Return each line of the records below that contains the word "workplace".

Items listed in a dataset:
※ ※ ※

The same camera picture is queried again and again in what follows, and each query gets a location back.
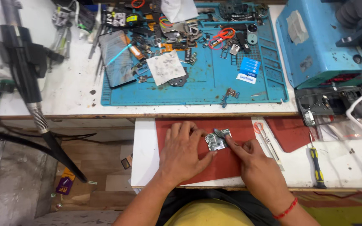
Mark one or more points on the white pull-out board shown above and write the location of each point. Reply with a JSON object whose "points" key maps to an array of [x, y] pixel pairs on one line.
{"points": [[143, 150]]}

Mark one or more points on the purple packet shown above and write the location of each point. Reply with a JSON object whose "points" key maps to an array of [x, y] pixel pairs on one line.
{"points": [[65, 183]]}

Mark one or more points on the green phone circuit board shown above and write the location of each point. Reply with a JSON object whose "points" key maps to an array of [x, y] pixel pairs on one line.
{"points": [[215, 142]]}

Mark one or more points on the black smartphone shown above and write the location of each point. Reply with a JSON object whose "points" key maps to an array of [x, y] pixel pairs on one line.
{"points": [[116, 62]]}

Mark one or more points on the small flex connector part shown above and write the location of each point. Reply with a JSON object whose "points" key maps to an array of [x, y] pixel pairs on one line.
{"points": [[230, 93]]}

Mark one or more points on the blue white card packet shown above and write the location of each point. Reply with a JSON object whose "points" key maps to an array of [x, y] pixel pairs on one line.
{"points": [[249, 70]]}

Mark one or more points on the pale blue camera cover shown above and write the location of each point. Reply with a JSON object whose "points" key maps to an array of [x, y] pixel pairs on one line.
{"points": [[252, 34]]}

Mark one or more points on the heap of phone parts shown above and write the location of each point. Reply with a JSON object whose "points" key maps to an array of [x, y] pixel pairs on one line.
{"points": [[181, 34]]}

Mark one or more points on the red work mat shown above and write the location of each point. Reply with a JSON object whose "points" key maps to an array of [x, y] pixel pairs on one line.
{"points": [[231, 125]]}

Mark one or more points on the person's left hand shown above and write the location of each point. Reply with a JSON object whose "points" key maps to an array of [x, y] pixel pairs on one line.
{"points": [[181, 157]]}

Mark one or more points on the blue repair machine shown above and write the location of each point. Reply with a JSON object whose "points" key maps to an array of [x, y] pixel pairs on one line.
{"points": [[319, 47]]}

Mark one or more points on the blue silicone repair mat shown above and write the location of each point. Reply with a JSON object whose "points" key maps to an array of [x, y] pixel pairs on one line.
{"points": [[206, 88]]}

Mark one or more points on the yellow black screwdriver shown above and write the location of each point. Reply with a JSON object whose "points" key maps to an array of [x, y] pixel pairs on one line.
{"points": [[316, 166]]}

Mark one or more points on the person's right hand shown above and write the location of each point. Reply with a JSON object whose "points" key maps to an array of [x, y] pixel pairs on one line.
{"points": [[259, 172]]}

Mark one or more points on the black hot air gun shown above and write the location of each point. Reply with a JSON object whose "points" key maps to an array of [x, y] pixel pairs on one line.
{"points": [[27, 69]]}

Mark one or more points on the small orange box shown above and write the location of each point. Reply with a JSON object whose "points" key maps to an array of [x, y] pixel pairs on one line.
{"points": [[126, 161]]}

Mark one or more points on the white tape patch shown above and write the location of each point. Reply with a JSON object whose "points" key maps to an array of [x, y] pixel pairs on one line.
{"points": [[296, 26]]}

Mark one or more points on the red mat piece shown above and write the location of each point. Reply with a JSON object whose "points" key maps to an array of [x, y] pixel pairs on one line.
{"points": [[289, 133]]}

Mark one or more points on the grey phone frame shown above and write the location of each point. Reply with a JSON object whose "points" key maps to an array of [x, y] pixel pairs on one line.
{"points": [[328, 103]]}

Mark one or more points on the light blue plastic stick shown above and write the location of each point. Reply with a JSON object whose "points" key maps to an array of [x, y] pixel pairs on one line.
{"points": [[119, 54]]}

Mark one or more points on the person's yellow shirt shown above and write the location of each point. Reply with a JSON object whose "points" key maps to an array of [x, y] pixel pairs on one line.
{"points": [[209, 215]]}

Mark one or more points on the white paper sheet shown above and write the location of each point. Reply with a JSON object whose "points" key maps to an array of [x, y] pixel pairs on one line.
{"points": [[179, 9]]}

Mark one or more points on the steel tweezers with orange band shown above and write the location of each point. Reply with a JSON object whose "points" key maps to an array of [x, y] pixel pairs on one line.
{"points": [[269, 146]]}

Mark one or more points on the bundle of metal tools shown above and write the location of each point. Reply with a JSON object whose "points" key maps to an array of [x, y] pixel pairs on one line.
{"points": [[63, 28]]}

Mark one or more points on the dirty white tissue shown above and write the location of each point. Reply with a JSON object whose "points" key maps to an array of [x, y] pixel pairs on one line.
{"points": [[166, 67]]}

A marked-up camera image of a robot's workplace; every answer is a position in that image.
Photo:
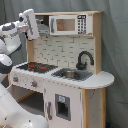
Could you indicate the right red stove knob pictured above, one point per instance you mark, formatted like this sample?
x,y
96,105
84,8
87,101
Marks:
x,y
34,84

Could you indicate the grey range hood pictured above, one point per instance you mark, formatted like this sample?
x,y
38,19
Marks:
x,y
42,28

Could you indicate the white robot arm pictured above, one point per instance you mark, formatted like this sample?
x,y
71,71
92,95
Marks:
x,y
11,113

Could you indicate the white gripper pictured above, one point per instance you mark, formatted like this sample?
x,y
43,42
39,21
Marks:
x,y
27,19

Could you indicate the white cupboard door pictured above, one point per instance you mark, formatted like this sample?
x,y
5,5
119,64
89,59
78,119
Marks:
x,y
64,106

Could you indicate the white toy microwave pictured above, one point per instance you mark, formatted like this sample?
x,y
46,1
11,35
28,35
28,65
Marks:
x,y
70,24

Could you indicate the grey toy sink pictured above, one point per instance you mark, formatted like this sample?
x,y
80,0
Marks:
x,y
72,74

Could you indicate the red stove knob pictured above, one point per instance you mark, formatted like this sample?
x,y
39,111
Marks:
x,y
34,84
15,79

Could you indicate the wooden toy kitchen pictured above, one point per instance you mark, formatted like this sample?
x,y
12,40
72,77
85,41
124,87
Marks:
x,y
63,51

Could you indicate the left red stove knob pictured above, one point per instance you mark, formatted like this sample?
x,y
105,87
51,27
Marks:
x,y
15,79

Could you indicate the black toy stovetop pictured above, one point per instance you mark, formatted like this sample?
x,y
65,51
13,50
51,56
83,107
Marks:
x,y
37,67

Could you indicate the black toy faucet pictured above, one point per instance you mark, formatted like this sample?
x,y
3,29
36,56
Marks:
x,y
82,66

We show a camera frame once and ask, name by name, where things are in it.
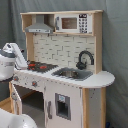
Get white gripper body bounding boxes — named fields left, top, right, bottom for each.
left=11, top=43, right=27, bottom=70

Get white oven door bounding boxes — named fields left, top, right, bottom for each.
left=11, top=86, right=22, bottom=115

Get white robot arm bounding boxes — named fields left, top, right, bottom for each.
left=0, top=43, right=38, bottom=128

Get wooden toy kitchen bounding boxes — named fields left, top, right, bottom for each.
left=9, top=10, right=115, bottom=128

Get red left stove knob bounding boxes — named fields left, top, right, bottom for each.
left=13, top=76, right=19, bottom=81

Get red stove knob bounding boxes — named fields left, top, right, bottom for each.
left=32, top=81, right=37, bottom=87
left=13, top=76, right=19, bottom=81

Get black stovetop red burners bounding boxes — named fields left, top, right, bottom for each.
left=27, top=61, right=56, bottom=73

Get red right stove knob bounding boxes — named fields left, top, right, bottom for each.
left=32, top=81, right=37, bottom=87

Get grey range hood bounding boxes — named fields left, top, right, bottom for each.
left=25, top=15, right=53, bottom=34

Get metal toy sink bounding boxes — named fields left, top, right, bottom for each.
left=52, top=67, right=92, bottom=81

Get black toy faucet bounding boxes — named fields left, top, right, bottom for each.
left=75, top=50, right=95, bottom=71

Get white cabinet door dispenser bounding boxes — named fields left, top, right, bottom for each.
left=44, top=81, right=82, bottom=128

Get white toy microwave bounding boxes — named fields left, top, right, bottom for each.
left=55, top=14, right=92, bottom=34

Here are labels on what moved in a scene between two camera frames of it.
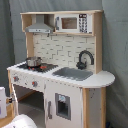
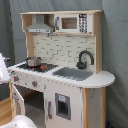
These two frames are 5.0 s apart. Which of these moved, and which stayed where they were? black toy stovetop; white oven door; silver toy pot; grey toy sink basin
Moved: white oven door
Stayed: silver toy pot; black toy stovetop; grey toy sink basin
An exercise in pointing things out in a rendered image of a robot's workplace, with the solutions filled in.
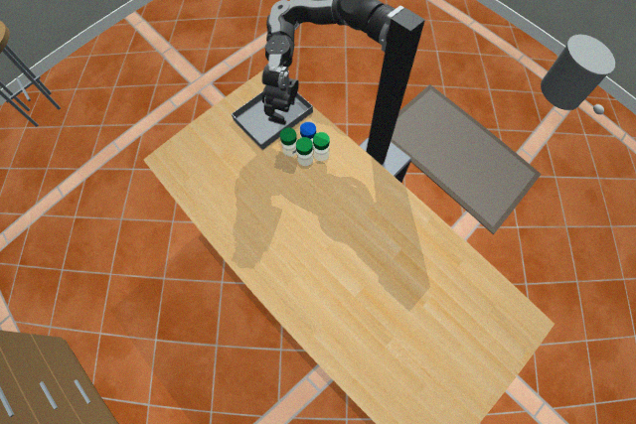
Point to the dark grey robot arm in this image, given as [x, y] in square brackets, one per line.
[353, 13]

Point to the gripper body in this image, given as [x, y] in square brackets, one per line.
[280, 98]

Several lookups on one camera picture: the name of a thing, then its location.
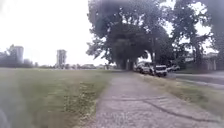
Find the row of parked vehicles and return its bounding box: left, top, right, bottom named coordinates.
left=133, top=61, right=157, bottom=76

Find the row of large trees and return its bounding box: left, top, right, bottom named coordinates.
left=85, top=0, right=224, bottom=72

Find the grey cracked pavement path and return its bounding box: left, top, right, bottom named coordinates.
left=87, top=69, right=224, bottom=128

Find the white car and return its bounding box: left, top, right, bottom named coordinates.
left=154, top=64, right=169, bottom=78

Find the tall grey tower building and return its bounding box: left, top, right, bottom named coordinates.
left=56, top=49, right=68, bottom=70

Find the white vehicle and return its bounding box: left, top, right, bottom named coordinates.
left=167, top=64, right=182, bottom=73

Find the wide grass field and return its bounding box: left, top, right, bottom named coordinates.
left=0, top=67, right=118, bottom=128

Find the grass verge strip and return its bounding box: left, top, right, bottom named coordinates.
left=136, top=71, right=224, bottom=118

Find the grey asphalt road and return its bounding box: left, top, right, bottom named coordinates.
left=165, top=71, right=224, bottom=88

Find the low pale building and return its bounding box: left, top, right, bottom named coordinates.
left=183, top=52, right=221, bottom=72

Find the grey high-rise building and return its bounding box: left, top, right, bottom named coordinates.
left=7, top=44, right=25, bottom=69

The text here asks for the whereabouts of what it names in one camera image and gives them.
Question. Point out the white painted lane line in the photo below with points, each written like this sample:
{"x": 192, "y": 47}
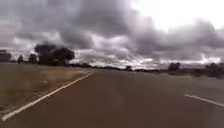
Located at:
{"x": 204, "y": 99}

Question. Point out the white painted edge line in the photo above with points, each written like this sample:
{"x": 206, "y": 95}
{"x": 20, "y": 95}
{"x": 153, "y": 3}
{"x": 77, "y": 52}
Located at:
{"x": 40, "y": 98}

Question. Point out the distant line of bushes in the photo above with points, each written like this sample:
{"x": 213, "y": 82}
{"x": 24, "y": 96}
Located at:
{"x": 100, "y": 66}

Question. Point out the small dark tree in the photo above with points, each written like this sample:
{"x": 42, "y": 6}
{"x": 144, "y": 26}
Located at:
{"x": 32, "y": 59}
{"x": 20, "y": 59}

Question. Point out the building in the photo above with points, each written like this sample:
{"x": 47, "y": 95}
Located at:
{"x": 4, "y": 56}

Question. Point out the dry grass verge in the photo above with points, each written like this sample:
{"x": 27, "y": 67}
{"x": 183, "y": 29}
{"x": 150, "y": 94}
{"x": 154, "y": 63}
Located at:
{"x": 26, "y": 81}

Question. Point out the dark asphalt road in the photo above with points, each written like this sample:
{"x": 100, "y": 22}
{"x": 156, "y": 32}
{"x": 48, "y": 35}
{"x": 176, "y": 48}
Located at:
{"x": 126, "y": 100}

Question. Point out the large dark tree clump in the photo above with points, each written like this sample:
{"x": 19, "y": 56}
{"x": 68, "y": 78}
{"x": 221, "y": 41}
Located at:
{"x": 51, "y": 55}

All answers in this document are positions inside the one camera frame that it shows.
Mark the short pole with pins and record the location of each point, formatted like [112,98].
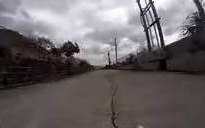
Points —
[109,59]

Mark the tall pole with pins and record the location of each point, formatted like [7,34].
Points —
[116,50]

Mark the row of bushes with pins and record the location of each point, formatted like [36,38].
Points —
[80,66]

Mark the dark tree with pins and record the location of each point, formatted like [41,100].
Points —
[70,48]

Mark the grey concrete road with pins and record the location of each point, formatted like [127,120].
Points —
[73,100]

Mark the lattice tower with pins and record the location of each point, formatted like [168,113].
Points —
[159,30]

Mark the dark fence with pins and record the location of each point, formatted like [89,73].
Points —
[16,74]

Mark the earth bank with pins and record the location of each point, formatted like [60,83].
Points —
[6,40]

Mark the palm tree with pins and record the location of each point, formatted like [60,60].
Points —
[203,15]

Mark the concrete wall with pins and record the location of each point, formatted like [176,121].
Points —
[190,61]

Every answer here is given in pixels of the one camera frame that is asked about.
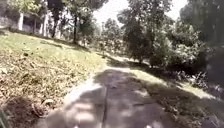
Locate dense trees and bushes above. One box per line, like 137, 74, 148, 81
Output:
99, 0, 224, 91

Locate row of trees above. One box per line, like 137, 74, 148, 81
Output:
6, 0, 111, 48

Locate leaf-strewn grass slope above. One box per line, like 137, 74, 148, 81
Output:
0, 29, 109, 128

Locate pale building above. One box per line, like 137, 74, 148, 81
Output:
0, 6, 64, 39

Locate grass verge with leaves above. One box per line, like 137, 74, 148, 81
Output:
109, 56, 224, 128

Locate grey concrete slab path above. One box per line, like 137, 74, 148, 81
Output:
33, 54, 188, 128

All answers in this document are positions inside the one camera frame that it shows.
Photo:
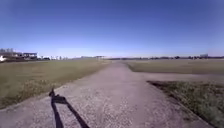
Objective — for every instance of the grey gravel path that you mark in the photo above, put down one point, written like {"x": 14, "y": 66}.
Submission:
{"x": 113, "y": 96}

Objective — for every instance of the distant row of trees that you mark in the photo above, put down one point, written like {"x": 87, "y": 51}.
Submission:
{"x": 173, "y": 58}

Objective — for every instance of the dry grass field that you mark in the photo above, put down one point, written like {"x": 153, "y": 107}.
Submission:
{"x": 203, "y": 96}
{"x": 176, "y": 66}
{"x": 36, "y": 75}

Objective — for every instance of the building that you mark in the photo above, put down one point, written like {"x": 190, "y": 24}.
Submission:
{"x": 20, "y": 55}

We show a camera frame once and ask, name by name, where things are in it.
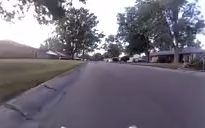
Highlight large tree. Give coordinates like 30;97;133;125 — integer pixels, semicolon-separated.
54;7;106;61
116;0;205;64

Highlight concrete kerb gutter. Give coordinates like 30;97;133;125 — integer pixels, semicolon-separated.
0;61;88;128

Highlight distant trees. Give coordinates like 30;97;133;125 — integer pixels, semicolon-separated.
101;34;124;60

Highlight grass verge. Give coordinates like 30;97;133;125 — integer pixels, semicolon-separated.
131;61;205;73

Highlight house with dark roof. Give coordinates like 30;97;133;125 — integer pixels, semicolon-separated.
149;46;205;65

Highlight grass lawn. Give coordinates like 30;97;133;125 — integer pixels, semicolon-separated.
0;58;86;109

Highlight low brown-roofed house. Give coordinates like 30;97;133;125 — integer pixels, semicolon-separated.
0;39;48;60

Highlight grey asphalt road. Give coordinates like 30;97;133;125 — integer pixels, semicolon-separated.
33;60;205;128

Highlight house with pale roof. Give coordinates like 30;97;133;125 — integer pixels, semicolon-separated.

※ ※ ※

» **Written reply**
A marked-up camera image of a robot's workplace; every answer is a position in that image.
An exercise in pointing things out in a rendered image of a robot's workplace, with the solutions filled in.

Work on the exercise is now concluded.